日本財団(東京)が全国の17~19歳を対象に実施したエネルギー政策に関する意識調査で、2030年の電源構成に占める原発比率を20~22%程度とする政府目標に「賛成」または「もっと高めるべきだ」とする回答が約6割に上ったことが分かった。
調査は7月29日~8月2日、インターネットで実施し、全国1000人(男性514人、女性486人)から回答を得た。30年の原発比率に対する考え(択一式)はグラフの通り。
「30年に20~22%程度」の政府目標を「高めるべきだ」と答えたのは全体の17・6%。男女別では、男性25・5%、女性9・3%と顕著な差があった。目標に「賛成」は全体、男性、女性でそれぞれ4割台だった。
比率を「下げるべきだ」は男性19・5%、女性28・2%と開きがあり、「原発を完全にやめるべきだ」は全体、男性、女性とも15%前後だった。
政府は50年に温室効果ガス排出量を実質ゼロにする「カーボンニュートラル」実現の足がかりとして、発電時に二酸化炭素をほぼ出さない原発の電源構成比率を30年に20~22%程度とする目標を掲げる。達成には30基近い既存原発を再稼働させる必要がある。
調査では、カーボンニュートラル目標について「言葉の意味も目標の存在も知っている」との回答が全体の約3割だった一方、「意味も目標も知らない」が約2割に上った。

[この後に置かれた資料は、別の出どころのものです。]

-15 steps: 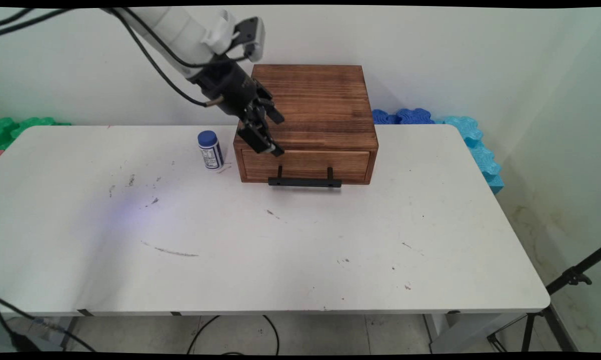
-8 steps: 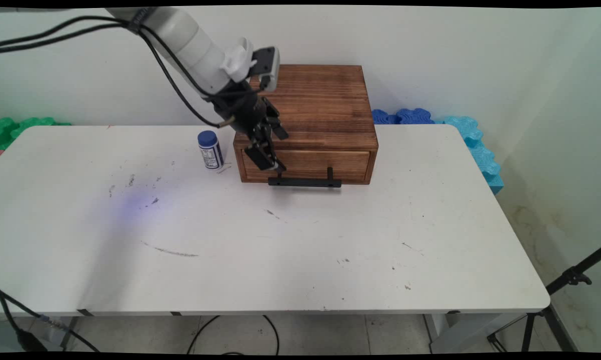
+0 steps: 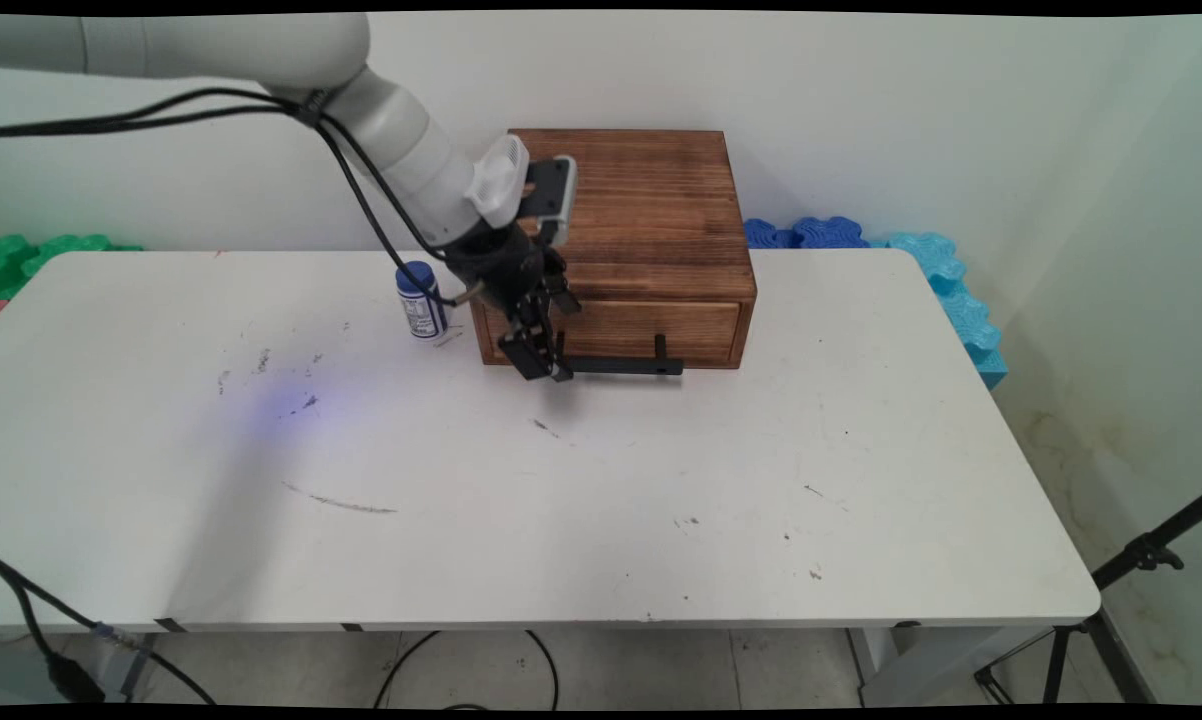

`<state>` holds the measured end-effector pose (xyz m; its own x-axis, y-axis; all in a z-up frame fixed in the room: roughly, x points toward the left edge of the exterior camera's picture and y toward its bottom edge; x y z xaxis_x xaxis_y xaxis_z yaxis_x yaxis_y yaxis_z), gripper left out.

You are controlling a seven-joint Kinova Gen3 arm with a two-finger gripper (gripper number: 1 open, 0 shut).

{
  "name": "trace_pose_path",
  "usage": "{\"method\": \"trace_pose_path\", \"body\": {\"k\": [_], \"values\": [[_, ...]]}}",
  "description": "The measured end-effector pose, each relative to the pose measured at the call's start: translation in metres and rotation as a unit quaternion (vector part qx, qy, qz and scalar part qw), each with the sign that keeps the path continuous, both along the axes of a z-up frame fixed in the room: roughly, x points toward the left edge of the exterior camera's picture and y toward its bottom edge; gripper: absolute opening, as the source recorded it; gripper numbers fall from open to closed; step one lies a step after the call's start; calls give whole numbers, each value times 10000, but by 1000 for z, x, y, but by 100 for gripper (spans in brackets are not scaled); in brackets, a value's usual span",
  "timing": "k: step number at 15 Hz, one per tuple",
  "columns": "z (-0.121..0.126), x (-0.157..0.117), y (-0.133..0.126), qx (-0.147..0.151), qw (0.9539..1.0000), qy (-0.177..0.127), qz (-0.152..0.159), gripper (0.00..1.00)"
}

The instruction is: Open the drawer

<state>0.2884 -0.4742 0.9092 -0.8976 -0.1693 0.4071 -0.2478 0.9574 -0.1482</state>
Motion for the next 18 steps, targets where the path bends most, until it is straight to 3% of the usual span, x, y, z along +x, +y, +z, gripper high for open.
{"method": "trace_pose_path", "body": {"k": [18], "values": [[-67,-46,-11,-149,9997,-115,172,100]]}}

30年の原発比率に対し「下げるべきだ」「原発を完全にやめるべきだ」とした人(約39%)の6割近くが「再生可能エネルギーで補うのがよい」と回答。このうち、具体的な再エネを複数回答で選んでもらったところ「太陽光」(67%)「水力」(約50%)「地熱」(約44%)の順で、「陸上風力」は約28%、「洋上風力」は約25%だった。
電気料金に上乗せされる再エネ発電促進賦課金を巡り「自分の負担が増えても再エネ導入を増やすべきだ」と考える人は全体の約24%だった一方、「負担増なら導入を増やすべきでない」は約32%に上った。日本財団は「他の世代に比べエネルギーコスト増への許容度が低い可能性がある」としている。